EXERCISE DETAILS
From the entries, return every line where the string "table" shows up.

DATA FOR REVIEW: Begin

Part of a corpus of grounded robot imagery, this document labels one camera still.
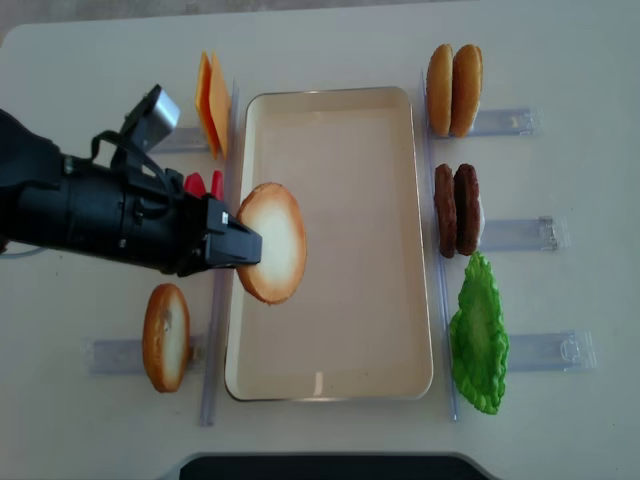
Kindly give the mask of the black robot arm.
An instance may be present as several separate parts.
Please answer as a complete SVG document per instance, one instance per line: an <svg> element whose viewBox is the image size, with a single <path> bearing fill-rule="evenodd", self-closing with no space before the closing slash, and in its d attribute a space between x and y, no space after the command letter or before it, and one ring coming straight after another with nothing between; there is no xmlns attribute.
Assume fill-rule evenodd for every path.
<svg viewBox="0 0 640 480"><path fill-rule="evenodd" d="M101 143L115 163L95 162ZM189 276L256 265L261 236L224 202L184 188L131 139L104 131L88 158L65 155L51 140L1 114L1 238Z"/></svg>

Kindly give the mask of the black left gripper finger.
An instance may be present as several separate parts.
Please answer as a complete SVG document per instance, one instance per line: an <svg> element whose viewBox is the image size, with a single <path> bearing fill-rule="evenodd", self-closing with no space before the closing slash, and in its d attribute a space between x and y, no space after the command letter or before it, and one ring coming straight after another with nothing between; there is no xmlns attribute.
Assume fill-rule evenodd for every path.
<svg viewBox="0 0 640 480"><path fill-rule="evenodd" d="M262 237L242 224L216 198L206 199L204 261L209 268L234 268L261 261Z"/></svg>

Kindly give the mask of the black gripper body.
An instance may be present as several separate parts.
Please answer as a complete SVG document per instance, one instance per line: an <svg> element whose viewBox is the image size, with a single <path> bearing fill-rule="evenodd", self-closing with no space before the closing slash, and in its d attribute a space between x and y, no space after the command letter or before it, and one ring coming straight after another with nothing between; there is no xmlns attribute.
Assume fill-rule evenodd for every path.
<svg viewBox="0 0 640 480"><path fill-rule="evenodd" d="M204 261L206 199L184 190L183 176L165 169L144 174L125 192L119 260L163 274L189 276L210 270Z"/></svg>

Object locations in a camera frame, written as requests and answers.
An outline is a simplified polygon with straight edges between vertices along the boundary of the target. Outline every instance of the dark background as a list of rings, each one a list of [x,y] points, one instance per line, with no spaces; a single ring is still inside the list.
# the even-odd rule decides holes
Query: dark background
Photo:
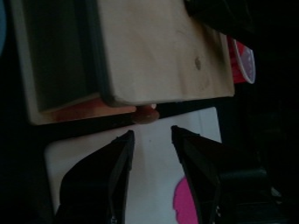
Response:
[[[6,19],[0,58],[0,222],[52,223],[44,148],[53,141],[130,125],[130,115],[42,126],[28,123],[9,13]],[[268,61],[256,52],[256,83],[237,84],[233,97],[157,105],[161,118],[216,107],[223,143],[259,155],[275,189],[283,194],[284,211],[293,223],[299,223],[295,216],[299,208],[297,65],[296,59]]]

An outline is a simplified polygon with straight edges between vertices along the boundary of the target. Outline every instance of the black surface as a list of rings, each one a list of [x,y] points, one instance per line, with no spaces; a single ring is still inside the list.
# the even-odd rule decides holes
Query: black surface
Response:
[[[256,84],[237,84],[235,97],[157,105],[161,118],[216,107],[221,142],[260,155],[275,187],[284,195],[284,209],[293,217],[293,223],[297,223],[299,189],[297,62],[283,59],[267,62],[256,52]],[[9,14],[0,75],[0,222],[52,223],[52,200],[42,156],[46,145],[61,139],[130,125],[130,115],[42,126],[28,123]]]

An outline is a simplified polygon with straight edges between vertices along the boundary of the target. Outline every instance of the pink object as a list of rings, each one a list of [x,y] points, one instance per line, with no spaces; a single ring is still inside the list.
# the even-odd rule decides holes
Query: pink object
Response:
[[[197,224],[197,215],[187,179],[183,178],[173,192],[172,207],[179,224]]]
[[[255,83],[256,66],[252,50],[228,37],[228,55],[232,70],[233,83]]]

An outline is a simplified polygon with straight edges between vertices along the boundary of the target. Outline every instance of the wooden cutting board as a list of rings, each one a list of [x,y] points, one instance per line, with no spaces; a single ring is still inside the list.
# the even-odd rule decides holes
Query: wooden cutting board
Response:
[[[233,95],[225,37],[189,18],[183,1],[97,0],[97,14],[109,103]]]
[[[188,17],[183,1],[10,4],[33,124],[233,95],[227,39]]]

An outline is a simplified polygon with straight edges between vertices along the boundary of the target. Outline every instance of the cutting board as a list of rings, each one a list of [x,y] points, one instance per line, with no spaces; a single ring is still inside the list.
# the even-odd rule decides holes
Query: cutting board
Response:
[[[189,18],[183,1],[26,0],[10,5],[33,124],[233,95],[227,39]],[[100,104],[84,112],[89,101]]]

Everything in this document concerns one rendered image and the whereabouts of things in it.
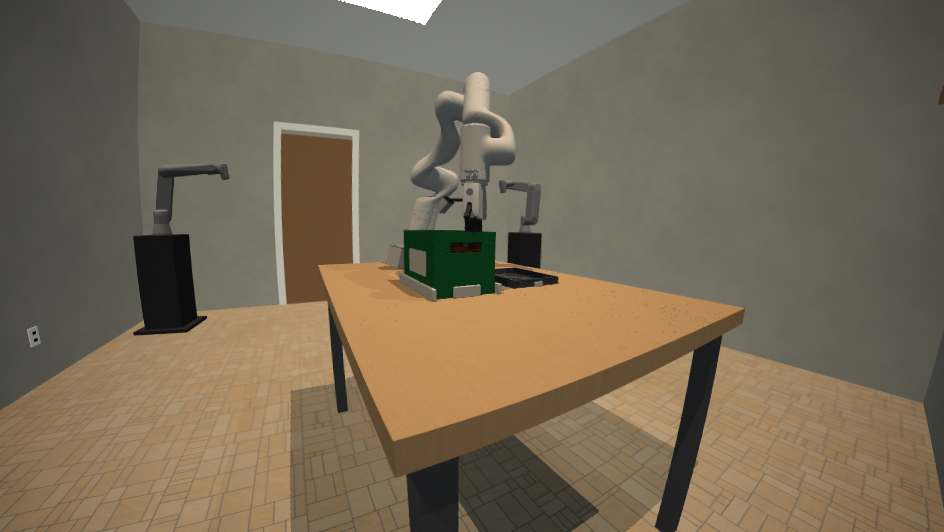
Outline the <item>green crate with dividers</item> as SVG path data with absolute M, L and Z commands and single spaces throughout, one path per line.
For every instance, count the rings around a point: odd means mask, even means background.
M 436 232 L 432 232 L 436 231 Z M 450 243 L 481 242 L 481 252 L 450 253 Z M 453 298 L 453 287 L 481 285 L 494 293 L 496 232 L 404 230 L 404 274 L 437 290 L 437 299 Z

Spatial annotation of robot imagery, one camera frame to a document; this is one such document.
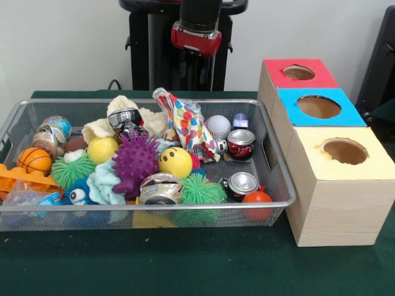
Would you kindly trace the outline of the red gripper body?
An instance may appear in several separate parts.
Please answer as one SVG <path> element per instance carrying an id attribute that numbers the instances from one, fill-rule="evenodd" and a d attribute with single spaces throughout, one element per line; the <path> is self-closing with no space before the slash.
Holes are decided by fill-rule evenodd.
<path id="1" fill-rule="evenodd" d="M 222 41 L 222 33 L 214 30 L 210 33 L 195 33 L 184 29 L 179 21 L 176 21 L 170 34 L 173 47 L 182 50 L 192 50 L 202 56 L 212 57 L 216 55 Z"/>

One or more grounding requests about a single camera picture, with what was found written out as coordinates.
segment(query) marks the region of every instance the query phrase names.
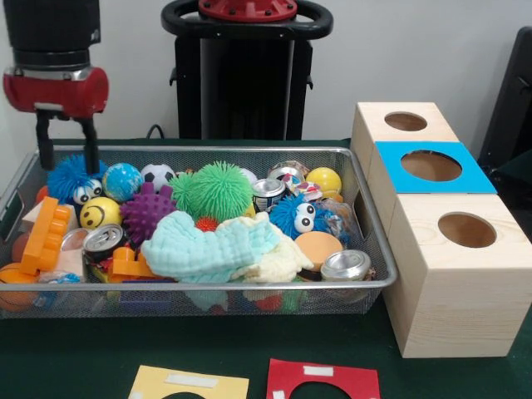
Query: red spiky ball
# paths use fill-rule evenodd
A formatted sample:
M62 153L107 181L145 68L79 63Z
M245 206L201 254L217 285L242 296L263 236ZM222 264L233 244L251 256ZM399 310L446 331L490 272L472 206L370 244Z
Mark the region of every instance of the red spiky ball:
M201 231L215 231L218 224L219 223L213 218L199 218L196 221L196 227Z

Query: blue fuzzy ball
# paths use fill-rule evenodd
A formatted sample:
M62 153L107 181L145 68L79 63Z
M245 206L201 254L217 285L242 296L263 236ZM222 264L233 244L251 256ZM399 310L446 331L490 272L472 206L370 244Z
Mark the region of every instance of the blue fuzzy ball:
M85 156L72 155L62 160L56 169L48 173L48 194L57 198L59 204L73 204L73 196L78 187L92 187L91 180L101 180L107 165L100 161L100 172L89 175L86 172Z
M305 203L305 197L302 194L297 197L292 195L284 197L273 207L272 212L269 214L269 221L279 227L285 235L291 239L296 239L301 233L296 230L294 221L298 214L298 206L303 203ZM330 233L327 218L331 215L333 215L333 212L330 210L316 208L313 231Z
M125 163L111 166L101 181L106 195L116 202L131 200L142 182L139 170Z

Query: orange lego brick
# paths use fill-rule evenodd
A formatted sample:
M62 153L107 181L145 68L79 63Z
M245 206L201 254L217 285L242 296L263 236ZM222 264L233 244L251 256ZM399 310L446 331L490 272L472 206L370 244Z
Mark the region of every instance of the orange lego brick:
M107 274L110 283L122 283L125 280L160 278L151 272L142 254L139 254L138 259L135 260L135 251L127 247L115 249L113 252L113 262Z
M71 213L70 208L58 203L57 199L51 197L45 197L42 201L22 254L21 272L36 275L39 270L51 271L56 267Z

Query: washcloth
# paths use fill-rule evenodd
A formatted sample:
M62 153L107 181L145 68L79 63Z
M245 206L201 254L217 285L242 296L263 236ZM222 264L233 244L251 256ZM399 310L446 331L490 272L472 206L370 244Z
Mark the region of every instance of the washcloth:
M225 283L239 268L258 264L280 241L267 219L252 224L243 219L204 233L188 214L175 211L157 224L141 250L159 276L182 283Z
M240 217L231 220L238 220L250 228L269 223L266 212L258 213L254 219ZM218 229L230 223L231 220L223 222ZM242 277L245 283L287 283L292 281L303 268L310 270L314 267L292 239L284 235L274 224L269 224L279 238L278 245L264 254L258 262L253 262L234 272L231 279Z

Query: purple spiky ball
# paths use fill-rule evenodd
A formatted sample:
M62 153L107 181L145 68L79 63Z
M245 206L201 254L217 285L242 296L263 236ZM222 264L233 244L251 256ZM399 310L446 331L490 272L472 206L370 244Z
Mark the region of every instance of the purple spiky ball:
M136 245L151 239L159 221L175 211L172 191L171 187L163 185L156 194L153 183L144 183L140 193L120 207L126 231Z

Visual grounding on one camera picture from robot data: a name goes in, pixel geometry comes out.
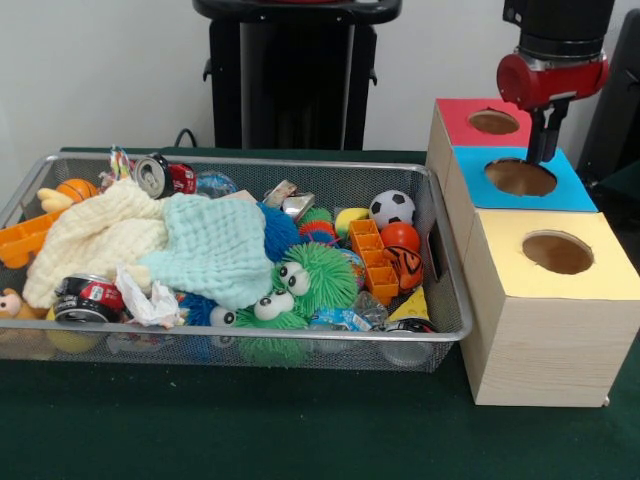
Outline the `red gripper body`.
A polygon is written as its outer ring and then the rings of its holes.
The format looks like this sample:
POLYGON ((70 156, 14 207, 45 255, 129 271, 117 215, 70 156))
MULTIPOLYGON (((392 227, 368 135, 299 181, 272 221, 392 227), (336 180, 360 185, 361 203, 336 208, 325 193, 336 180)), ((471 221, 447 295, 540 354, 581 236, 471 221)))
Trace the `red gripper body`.
POLYGON ((543 61, 523 53, 505 56, 497 68, 497 86, 505 102, 520 110, 546 109, 556 101, 580 100, 598 93, 609 74, 604 53, 594 60, 543 61))

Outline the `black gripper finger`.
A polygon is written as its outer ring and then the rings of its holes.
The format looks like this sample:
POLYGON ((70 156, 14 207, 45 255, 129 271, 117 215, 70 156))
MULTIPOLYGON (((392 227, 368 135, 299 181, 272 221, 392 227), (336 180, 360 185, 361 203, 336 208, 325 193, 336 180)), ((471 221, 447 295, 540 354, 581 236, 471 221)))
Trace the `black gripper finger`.
POLYGON ((558 100, 552 103, 552 112, 544 131, 544 162, 549 162, 555 155, 561 124, 567 116, 570 103, 570 100, 558 100))
POLYGON ((546 115, 542 108, 530 112, 531 132, 527 148, 527 162, 538 165, 548 161, 546 115))

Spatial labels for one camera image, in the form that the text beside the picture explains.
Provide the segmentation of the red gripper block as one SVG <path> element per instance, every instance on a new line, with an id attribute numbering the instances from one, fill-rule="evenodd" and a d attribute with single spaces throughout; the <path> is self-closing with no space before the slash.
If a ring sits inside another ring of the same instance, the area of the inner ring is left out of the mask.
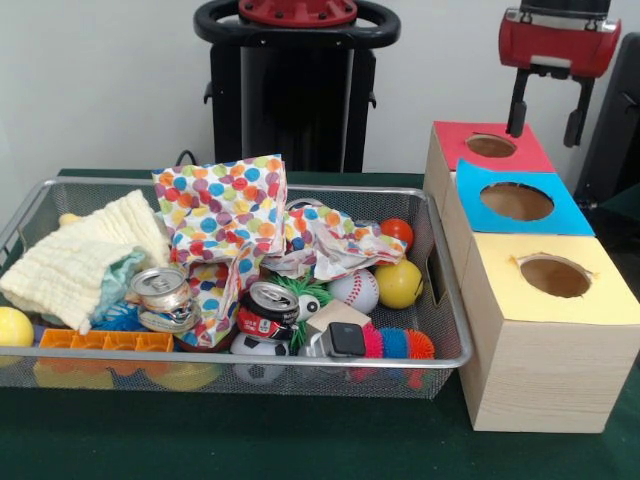
<path id="1" fill-rule="evenodd" d="M 506 133 L 513 138 L 523 133 L 529 69 L 533 66 L 560 68 L 577 75 L 572 79 L 580 85 L 578 103 L 568 117 L 563 140 L 567 148 L 579 146 L 594 78 L 601 77 L 608 69 L 621 30 L 619 19 L 568 18 L 507 9 L 499 29 L 499 57 L 502 64 L 518 69 Z"/>

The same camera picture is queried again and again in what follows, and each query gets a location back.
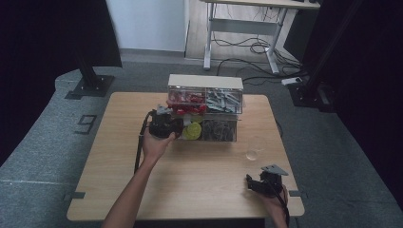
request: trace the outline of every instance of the black curtain
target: black curtain
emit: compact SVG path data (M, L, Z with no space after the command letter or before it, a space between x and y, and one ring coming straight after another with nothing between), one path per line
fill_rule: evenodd
M345 23L347 12L353 12ZM335 111L403 208L403 13L398 1L326 0L304 56ZM345 29L336 34L340 25ZM339 35L324 64L324 50Z
M0 2L1 164L48 104L55 79L78 65L121 67L105 1Z

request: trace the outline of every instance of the wall
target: wall
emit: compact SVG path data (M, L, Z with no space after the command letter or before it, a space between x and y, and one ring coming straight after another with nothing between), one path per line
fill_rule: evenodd
M106 0L119 48L184 51L188 0Z

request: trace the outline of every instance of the wooden table
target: wooden table
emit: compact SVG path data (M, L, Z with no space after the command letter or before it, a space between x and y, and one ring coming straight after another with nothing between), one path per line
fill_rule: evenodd
M86 194L72 200L70 220L106 217L133 175L146 113L164 105L166 98L165 93L112 94L76 189ZM138 219L265 218L261 202L247 189L245 175L258 180L260 168L273 163L289 173L283 177L288 190L297 190L267 98L244 95L244 101L236 142L174 141L167 147L151 174ZM265 149L249 160L248 142L255 138ZM291 216L301 216L301 198L289 198L289 210Z
M310 3L308 0L298 2L293 0L201 0L210 4L209 17L207 22L207 43L204 47L203 68L210 69L211 61L211 33L212 31L235 32L246 34L271 35L273 40L270 47L266 47L266 56L274 74L279 74L278 66L274 56L276 43L281 32L285 15L288 9L299 10L319 10L318 2ZM259 6L280 8L279 17L276 23L258 21L240 21L233 19L218 19L214 17L214 7L216 4L234 4L244 6Z

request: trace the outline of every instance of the forearm
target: forearm
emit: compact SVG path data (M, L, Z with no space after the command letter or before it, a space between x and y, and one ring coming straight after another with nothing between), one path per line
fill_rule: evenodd
M154 165L155 162L142 163L125 190L113 204L106 216L103 227L133 227Z

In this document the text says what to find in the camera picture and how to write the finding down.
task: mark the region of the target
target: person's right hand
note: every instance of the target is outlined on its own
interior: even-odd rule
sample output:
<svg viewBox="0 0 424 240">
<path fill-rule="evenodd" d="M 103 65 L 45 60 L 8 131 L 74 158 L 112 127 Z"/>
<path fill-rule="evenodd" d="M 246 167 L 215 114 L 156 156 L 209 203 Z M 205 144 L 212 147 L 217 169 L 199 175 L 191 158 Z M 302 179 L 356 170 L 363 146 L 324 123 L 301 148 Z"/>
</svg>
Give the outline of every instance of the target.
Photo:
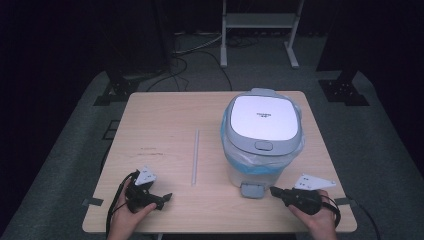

DATA FOR REVIEW: End

RESPONSE TO THIS TASK
request: trace the outline of every instance of the wooden table
target: wooden table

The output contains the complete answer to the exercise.